What is Maximum A Posteriori (MAP) estimation?

MAP estimation finds the model parameters that maximize the posterior probability: the most probable parameters given the data AND prior beliefs. It differs from MLE (Maximum Likelihood Estimation) by incorporating a prior distribution over parameters. The MAP estimate equals the mode of the posterior distribution.

How is L2 regularization equivalent to a Gaussian prior?

Adding a penalty term lambda ||w||^2 to a least-squares loss is mathematically identical to taking the negative log of a Gaussian prior N(0, sigma^2 I) on the weights, where sigma^2 = sigma_n^2 / lambda. The regularization strength lambda directly corresponds to the inverse prior variance: stronger regularization means a tighter prior centered at zero.

What is the difference between MAP and MLE?

MLE finds parameters that maximize the probability of the observed data alone. MAP multiplies in a prior distribution over parameters before maximizing. When the prior is uniform (flat, no opinion), MAP reduces to MLE. When the prior is informative (e.g., Gaussian centered at zero), MAP shrinks parameters toward the prior mean, which is exactly what regularization does.

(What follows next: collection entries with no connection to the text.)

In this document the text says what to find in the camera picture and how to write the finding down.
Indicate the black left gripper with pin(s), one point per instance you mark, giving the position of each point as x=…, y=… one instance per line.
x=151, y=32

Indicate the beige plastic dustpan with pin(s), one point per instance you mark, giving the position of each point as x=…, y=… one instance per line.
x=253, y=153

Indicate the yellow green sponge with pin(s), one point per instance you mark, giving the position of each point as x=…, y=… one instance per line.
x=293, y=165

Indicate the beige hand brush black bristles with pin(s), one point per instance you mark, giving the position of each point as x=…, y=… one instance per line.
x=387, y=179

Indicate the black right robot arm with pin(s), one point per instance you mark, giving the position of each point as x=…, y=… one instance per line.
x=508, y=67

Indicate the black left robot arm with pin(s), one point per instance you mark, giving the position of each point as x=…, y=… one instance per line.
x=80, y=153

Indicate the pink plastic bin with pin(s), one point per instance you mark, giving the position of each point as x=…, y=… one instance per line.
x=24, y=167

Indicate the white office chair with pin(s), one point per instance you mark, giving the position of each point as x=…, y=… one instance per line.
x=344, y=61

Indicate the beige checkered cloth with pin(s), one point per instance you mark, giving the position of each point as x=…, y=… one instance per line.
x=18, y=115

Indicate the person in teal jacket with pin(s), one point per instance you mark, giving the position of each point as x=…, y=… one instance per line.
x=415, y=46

Why does regularization prevent overfitting from a Bayesian perspective?

A Gaussian prior centered at zero encodes the belief that model weights should be small unless the data strongly disagrees. The model needs substantial evidence to justify large weights. In low-data or high-noise regimes, the prior dominates and keeps weights small, preventing the wild oscillations that characterize overfitting. The regularization strength controls this prior-vs-data tradeoff.

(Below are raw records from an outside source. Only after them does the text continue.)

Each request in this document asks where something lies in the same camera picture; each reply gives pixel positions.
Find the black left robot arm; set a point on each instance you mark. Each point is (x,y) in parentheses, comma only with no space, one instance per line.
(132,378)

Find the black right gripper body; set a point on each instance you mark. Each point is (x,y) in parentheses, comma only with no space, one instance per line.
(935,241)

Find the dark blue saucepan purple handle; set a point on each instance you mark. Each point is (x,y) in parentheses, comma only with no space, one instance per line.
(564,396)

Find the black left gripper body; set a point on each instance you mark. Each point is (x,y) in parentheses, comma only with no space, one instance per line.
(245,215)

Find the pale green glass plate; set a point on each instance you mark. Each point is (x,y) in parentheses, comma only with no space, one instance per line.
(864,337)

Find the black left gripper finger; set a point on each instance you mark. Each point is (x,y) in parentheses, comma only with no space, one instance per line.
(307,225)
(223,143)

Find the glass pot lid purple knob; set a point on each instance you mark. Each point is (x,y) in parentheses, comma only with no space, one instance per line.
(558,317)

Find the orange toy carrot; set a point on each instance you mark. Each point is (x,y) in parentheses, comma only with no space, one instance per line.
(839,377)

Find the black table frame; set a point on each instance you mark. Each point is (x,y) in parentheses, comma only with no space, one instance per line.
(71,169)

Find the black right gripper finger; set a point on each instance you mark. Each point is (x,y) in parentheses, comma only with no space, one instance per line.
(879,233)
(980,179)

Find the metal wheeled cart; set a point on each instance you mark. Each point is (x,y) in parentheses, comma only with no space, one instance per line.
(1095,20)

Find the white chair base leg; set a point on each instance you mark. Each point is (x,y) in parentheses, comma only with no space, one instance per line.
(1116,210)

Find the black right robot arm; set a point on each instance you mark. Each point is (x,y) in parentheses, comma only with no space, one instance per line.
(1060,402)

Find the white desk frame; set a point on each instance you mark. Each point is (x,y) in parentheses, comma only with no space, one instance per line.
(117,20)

Can other regularization methods be interpreted as Bayesian priors?

Yes. L1 regularization (lasso) corresponds to a Laplace prior, which encourages sparsity. Elastic net corresponds to a mixture prior. Dropout can be interpreted as approximate Bayesian inference. The general pattern holds: any additive penalty in the loss function corresponds to a multiplicative prior in the probability model.

From MLE to MAP: L2 Regularization is Bayesian in Disguise

Suppose you have data: house prices and their square footages. You fit a line, price = w * sqft. What slope w best explains your data?

Maximum likelihood estimation

For each possible value of w, you can ask: if the true slope were this, how likely is it that I'd see the data I actually observed? That question is what the likelihood measures.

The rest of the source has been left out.